## Brief
All records, minus the pictures: write them out exactly.

## Stored items
□ □ □ □

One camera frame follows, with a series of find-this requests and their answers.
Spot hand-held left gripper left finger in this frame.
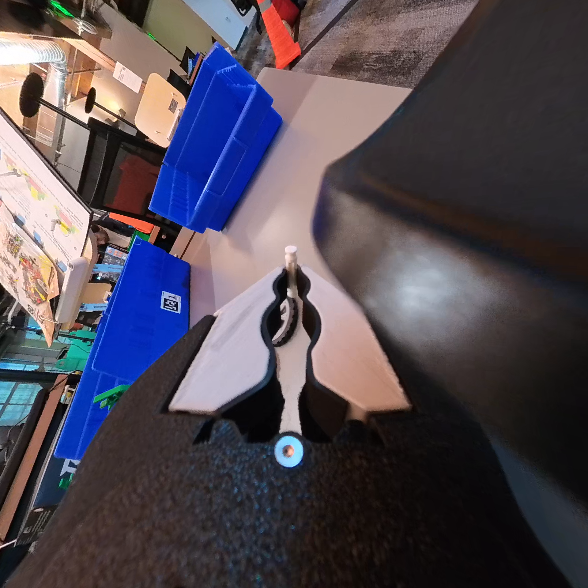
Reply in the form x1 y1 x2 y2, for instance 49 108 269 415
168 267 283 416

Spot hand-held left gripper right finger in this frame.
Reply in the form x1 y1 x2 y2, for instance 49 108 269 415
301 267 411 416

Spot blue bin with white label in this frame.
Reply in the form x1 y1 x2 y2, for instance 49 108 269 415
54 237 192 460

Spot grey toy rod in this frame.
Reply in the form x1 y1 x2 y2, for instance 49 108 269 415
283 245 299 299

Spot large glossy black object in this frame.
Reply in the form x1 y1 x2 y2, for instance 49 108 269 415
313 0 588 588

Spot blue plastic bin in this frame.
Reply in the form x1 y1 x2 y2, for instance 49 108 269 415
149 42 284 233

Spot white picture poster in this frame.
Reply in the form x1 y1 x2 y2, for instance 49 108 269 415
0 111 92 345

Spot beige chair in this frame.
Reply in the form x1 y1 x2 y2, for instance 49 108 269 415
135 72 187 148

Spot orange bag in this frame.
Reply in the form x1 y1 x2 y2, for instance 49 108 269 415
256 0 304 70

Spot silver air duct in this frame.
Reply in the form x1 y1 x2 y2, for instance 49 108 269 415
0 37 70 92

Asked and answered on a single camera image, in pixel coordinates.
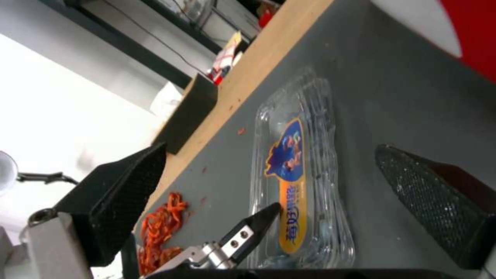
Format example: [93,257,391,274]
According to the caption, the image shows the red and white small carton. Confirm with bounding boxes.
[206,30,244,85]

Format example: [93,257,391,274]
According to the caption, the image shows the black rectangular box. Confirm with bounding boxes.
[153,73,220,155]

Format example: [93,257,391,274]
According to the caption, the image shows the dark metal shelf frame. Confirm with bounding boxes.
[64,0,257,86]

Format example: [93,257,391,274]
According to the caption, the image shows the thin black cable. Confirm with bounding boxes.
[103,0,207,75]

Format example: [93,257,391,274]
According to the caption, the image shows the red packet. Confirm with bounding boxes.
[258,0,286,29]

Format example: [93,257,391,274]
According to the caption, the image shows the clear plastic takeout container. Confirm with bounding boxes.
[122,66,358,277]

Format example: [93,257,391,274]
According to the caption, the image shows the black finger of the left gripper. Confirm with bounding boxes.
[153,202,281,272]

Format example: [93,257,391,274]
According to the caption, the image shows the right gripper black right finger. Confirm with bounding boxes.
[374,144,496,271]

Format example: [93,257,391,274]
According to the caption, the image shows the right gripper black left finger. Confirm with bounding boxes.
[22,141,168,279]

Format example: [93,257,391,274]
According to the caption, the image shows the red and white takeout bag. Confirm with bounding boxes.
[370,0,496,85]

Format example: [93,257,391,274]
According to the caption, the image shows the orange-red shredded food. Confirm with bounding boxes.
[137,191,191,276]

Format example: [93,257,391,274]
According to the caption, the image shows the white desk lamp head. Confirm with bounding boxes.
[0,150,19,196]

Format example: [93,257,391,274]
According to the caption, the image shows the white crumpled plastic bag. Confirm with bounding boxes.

□ □ □ □

## Exercise output
One camera frame follows, with a series of find-this requests and their answers.
Spot hand-held left gripper left finger in this frame.
Reply in the form x1 y1 x2 y2, for instance 49 108 269 415
168 267 283 416

Spot hand-held left gripper right finger in this frame.
Reply in the form x1 y1 x2 y2, for instance 49 108 269 415
301 267 411 416

Spot blue bin with white label in this frame.
Reply in the form x1 y1 x2 y2, for instance 49 108 269 415
54 237 192 460

Spot grey toy rod in this frame.
Reply in the form x1 y1 x2 y2, for instance 49 108 269 415
283 245 299 299

Spot large glossy black object in this frame.
Reply in the form x1 y1 x2 y2, for instance 49 108 269 415
313 0 588 588

Spot blue plastic bin in this frame.
Reply in the form x1 y1 x2 y2, for instance 49 108 269 415
149 42 284 233

Spot white picture poster in this frame.
Reply in the form x1 y1 x2 y2, for instance 49 108 269 415
0 111 92 345

Spot beige chair in this frame.
Reply in the form x1 y1 x2 y2, for instance 49 108 269 415
135 72 187 148

Spot orange bag in this frame.
Reply in the form x1 y1 x2 y2, for instance 49 108 269 415
256 0 304 70

Spot silver air duct in this frame.
Reply in the form x1 y1 x2 y2, for instance 49 108 269 415
0 37 70 92

Asked and answered on a single camera image, in pixel coordinates.
Format example: [93,257,391,274]
According to the caption, the image shows the red and white small carton. Confirm with bounding boxes.
[206,30,244,85]

Format example: [93,257,391,274]
According to the caption, the image shows the black rectangular box. Confirm with bounding boxes.
[153,73,220,155]

Format example: [93,257,391,274]
According to the caption, the image shows the dark metal shelf frame. Confirm with bounding boxes.
[64,0,257,86]

Format example: [93,257,391,274]
According to the caption, the image shows the thin black cable. Confirm with bounding boxes.
[103,0,207,75]

Format example: [93,257,391,274]
According to the caption, the image shows the red packet. Confirm with bounding boxes.
[258,0,286,29]

Format example: [93,257,391,274]
According to the caption, the image shows the clear plastic takeout container. Confirm with bounding boxes.
[122,66,358,277]

Format example: [93,257,391,274]
According to the caption, the image shows the black finger of the left gripper. Confirm with bounding boxes.
[153,202,281,272]

Format example: [93,257,391,274]
According to the caption, the image shows the right gripper black right finger. Confirm with bounding boxes.
[374,144,496,271]

Format example: [93,257,391,274]
According to the caption, the image shows the right gripper black left finger. Confirm with bounding boxes.
[22,141,168,279]

Format example: [93,257,391,274]
According to the caption, the image shows the red and white takeout bag. Confirm with bounding boxes.
[370,0,496,85]

Format example: [93,257,391,274]
According to the caption, the image shows the orange-red shredded food. Confirm with bounding boxes.
[137,191,191,276]

Format example: [93,257,391,274]
According to the caption, the image shows the white desk lamp head. Confirm with bounding boxes.
[0,150,19,196]

Format example: [93,257,391,274]
According to the caption, the image shows the white crumpled plastic bag. Confirm with bounding boxes.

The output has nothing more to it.